Aaron Bannert wrote:
> Ok, after wading through the code for awhile I have a working theory:
>
> 1) Parent creats a child
> 2) Parent gets graceful-restart signal
> 3) Parent returns from ap_run_mpm, pconf is cleared, cross-process lock file
> is closed and removed.
> 4) Child finally gets scheduled to run the apr_proc_mutex_child_init for
> fcntl(). Oops, apr_file_open fails since step #3 above removed the file.
> Child errors out (ENOENT is returned from apr_file_open()) and dies.
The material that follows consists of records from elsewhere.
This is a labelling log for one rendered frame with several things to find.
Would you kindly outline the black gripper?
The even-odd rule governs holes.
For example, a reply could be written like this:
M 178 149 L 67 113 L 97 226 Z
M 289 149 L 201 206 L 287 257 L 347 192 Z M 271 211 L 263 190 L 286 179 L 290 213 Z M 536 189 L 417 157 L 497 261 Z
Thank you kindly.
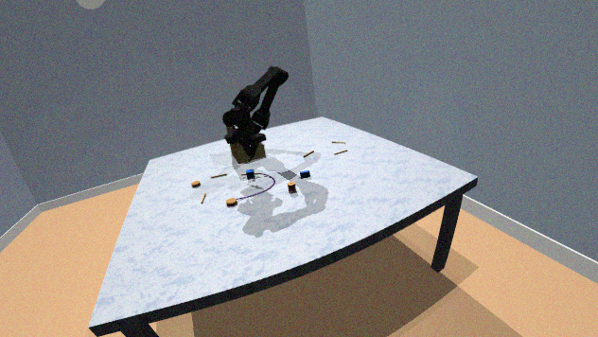
M 258 143 L 266 140 L 266 135 L 264 133 L 255 133 L 252 128 L 252 123 L 254 123 L 251 119 L 240 121 L 237 125 L 245 132 L 245 136 L 240 138 L 237 143 L 242 145 L 243 149 L 246 151 L 248 156 L 255 157 L 255 152 Z M 255 133 L 255 134 L 253 134 Z

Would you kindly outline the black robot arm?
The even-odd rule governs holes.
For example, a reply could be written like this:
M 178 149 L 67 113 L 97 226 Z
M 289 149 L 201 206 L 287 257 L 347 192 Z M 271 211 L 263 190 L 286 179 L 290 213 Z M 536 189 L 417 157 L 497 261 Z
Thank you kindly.
M 248 85 L 237 94 L 236 98 L 231 103 L 235 105 L 235 108 L 223 114 L 223 124 L 228 127 L 233 127 L 233 130 L 225 136 L 227 144 L 235 144 L 240 138 L 246 137 L 242 128 L 237 126 L 236 129 L 235 125 L 240 121 L 251 118 L 250 112 L 258 105 L 261 93 L 269 86 L 262 105 L 254 112 L 251 118 L 251 120 L 254 121 L 254 123 L 252 123 L 252 128 L 255 133 L 260 133 L 261 129 L 266 131 L 270 123 L 270 107 L 274 96 L 279 85 L 285 83 L 288 78 L 288 72 L 277 66 L 270 66 L 268 71 L 255 84 Z M 238 100 L 241 103 L 239 103 Z

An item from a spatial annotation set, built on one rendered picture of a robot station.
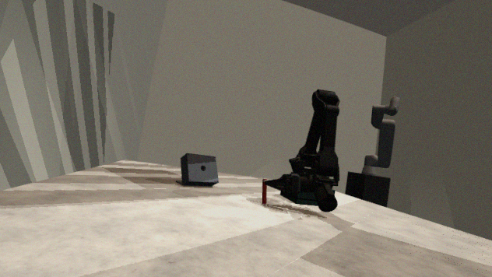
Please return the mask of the dark red peg with white band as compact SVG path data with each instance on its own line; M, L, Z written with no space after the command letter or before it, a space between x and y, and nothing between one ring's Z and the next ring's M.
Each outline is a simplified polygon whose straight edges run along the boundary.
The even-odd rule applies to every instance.
M265 185L265 181L267 181L267 179L262 179L262 203L266 203L267 197L267 185Z

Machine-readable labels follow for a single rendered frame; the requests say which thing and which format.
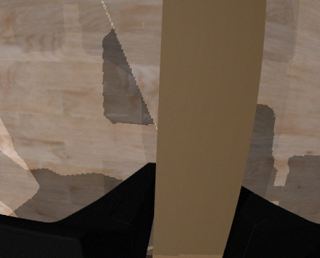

> 5) Parent notices that child has died, errors out and dies completely.
sounds very possible
hopefully it is sane if parent doesn't exit out if a prior generation child
reports APEXIT_CHILDFATAL; but it looks like prefork checks for
APEXIT_CHILDFATAL before checking if it is a current-generation child
> In any case, can anyone else confirm that this race condition exists, and
> maybe suggest a way to synchronize a parent's shutdown with the starting
> up of an old-generation child? (Eg. the parent shouldn't remove the
> lockfile until all children are successfully started.)
it shouldn't be bad to remove the lockfile when it is done now, and certainly
that new child of old generation should exit ASAP anyway since it has old
config; I suspect if parent ignores "fatal" exits of such children we'd be okay
no guesses from me on whether this race condition is what causes the problem
|